There were just 80 wolves in 2018, compared to a high of more than 170 in 2003.

The Junction Butte pack is one of the Park’s largest, consisting of 11 adults and 13 pups.

The Junction Butte wolf pack in Yellowstone National Park (pictured above) is among the biggest and most heavily observed in the park

 

The pack roamed territory near one of the park’s most heavily trafficked trailheads in Slough Creek, as well as the entrance to Silver Tip Ranch, a private business that takes park guests on guided hunting or fishing trips.

‘Some of them didn’t seem to have the understanding that it can be a dangerous thing to linger on the road,’ Rick McIntyre, formerly of the Yellowstone Wolf Project, said.
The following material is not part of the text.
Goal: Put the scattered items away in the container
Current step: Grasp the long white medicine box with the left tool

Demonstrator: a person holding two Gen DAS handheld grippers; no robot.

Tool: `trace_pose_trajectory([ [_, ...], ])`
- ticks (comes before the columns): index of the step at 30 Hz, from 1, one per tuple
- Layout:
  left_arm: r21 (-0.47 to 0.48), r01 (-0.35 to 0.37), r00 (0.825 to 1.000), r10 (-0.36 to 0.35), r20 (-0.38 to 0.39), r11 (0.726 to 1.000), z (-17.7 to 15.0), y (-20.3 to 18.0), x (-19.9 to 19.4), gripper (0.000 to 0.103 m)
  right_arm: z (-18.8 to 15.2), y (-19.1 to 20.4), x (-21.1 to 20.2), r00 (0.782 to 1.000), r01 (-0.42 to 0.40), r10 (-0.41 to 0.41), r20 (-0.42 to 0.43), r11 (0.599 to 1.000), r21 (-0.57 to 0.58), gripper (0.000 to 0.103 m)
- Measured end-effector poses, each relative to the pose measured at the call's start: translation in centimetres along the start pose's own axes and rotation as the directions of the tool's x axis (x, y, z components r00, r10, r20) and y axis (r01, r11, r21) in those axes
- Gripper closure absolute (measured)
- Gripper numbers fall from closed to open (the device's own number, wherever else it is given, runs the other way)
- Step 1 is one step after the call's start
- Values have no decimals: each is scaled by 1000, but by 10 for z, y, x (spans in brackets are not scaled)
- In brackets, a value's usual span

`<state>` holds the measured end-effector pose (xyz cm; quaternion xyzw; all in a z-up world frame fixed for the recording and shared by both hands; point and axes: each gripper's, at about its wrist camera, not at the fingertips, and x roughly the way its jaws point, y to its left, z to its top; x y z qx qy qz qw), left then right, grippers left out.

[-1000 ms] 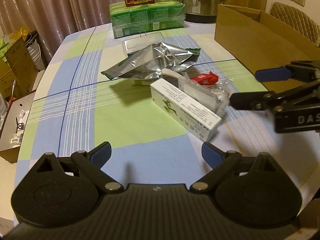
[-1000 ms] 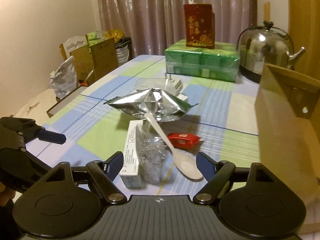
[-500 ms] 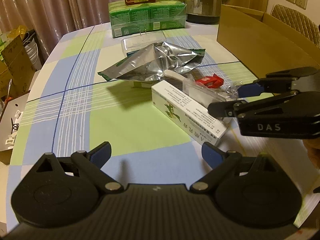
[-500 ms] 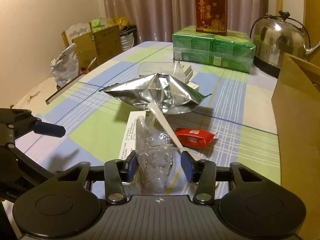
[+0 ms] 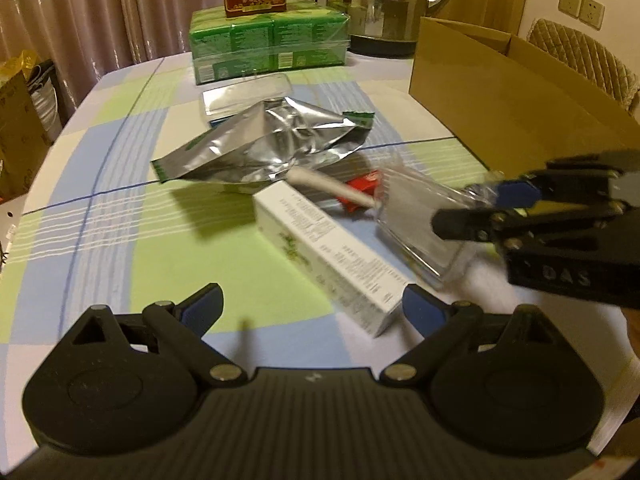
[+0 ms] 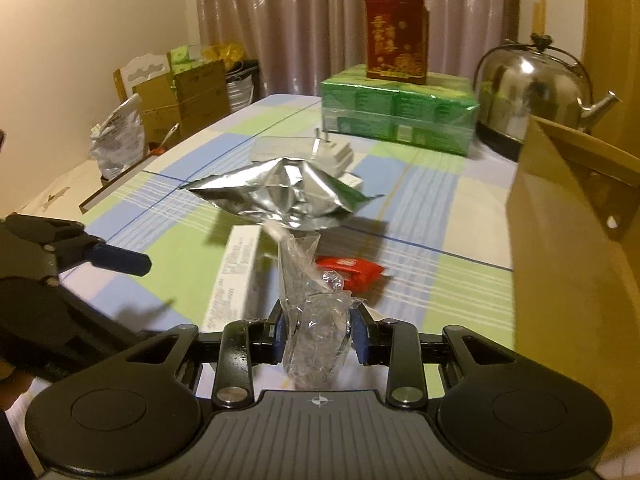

‘I would compare it to young kids who don’t quite understand the same issue: the danger of being on the road.’

Wolf populations in Yellowstone National Park reached a 20-year low in 2018

 

The Junction Butte wolf pack roams one of the regions in Yellowstone National Park that sees higher than usual human traffic thanks to a popular nearby trailhead and private ranch catering to tourists.

 

Hunters have previously taken advantage of the wolves’ comparative comfort around humans.

In 2018, a hunter killed a well-known wolf from the Lamar Canyon Wolf Pack, called Spitfire, which some attributed to its lack of fear when coming in sight of a human.

Workers with the Yellowstone Wolf Project have attempted to ‘haze’ the park’s wolves to make them less trusting of humans by stalking them with non-lethal weapons like beanbag guns, but those efforts have so far had little effect.

Wolves aren’t the only animals in the park that have shown an dangerous level of familiarity with human visitors.

The park’s bears have frequently been filmed curiously looking into cars of park visitors and the park’s bison population have frequently charged humans.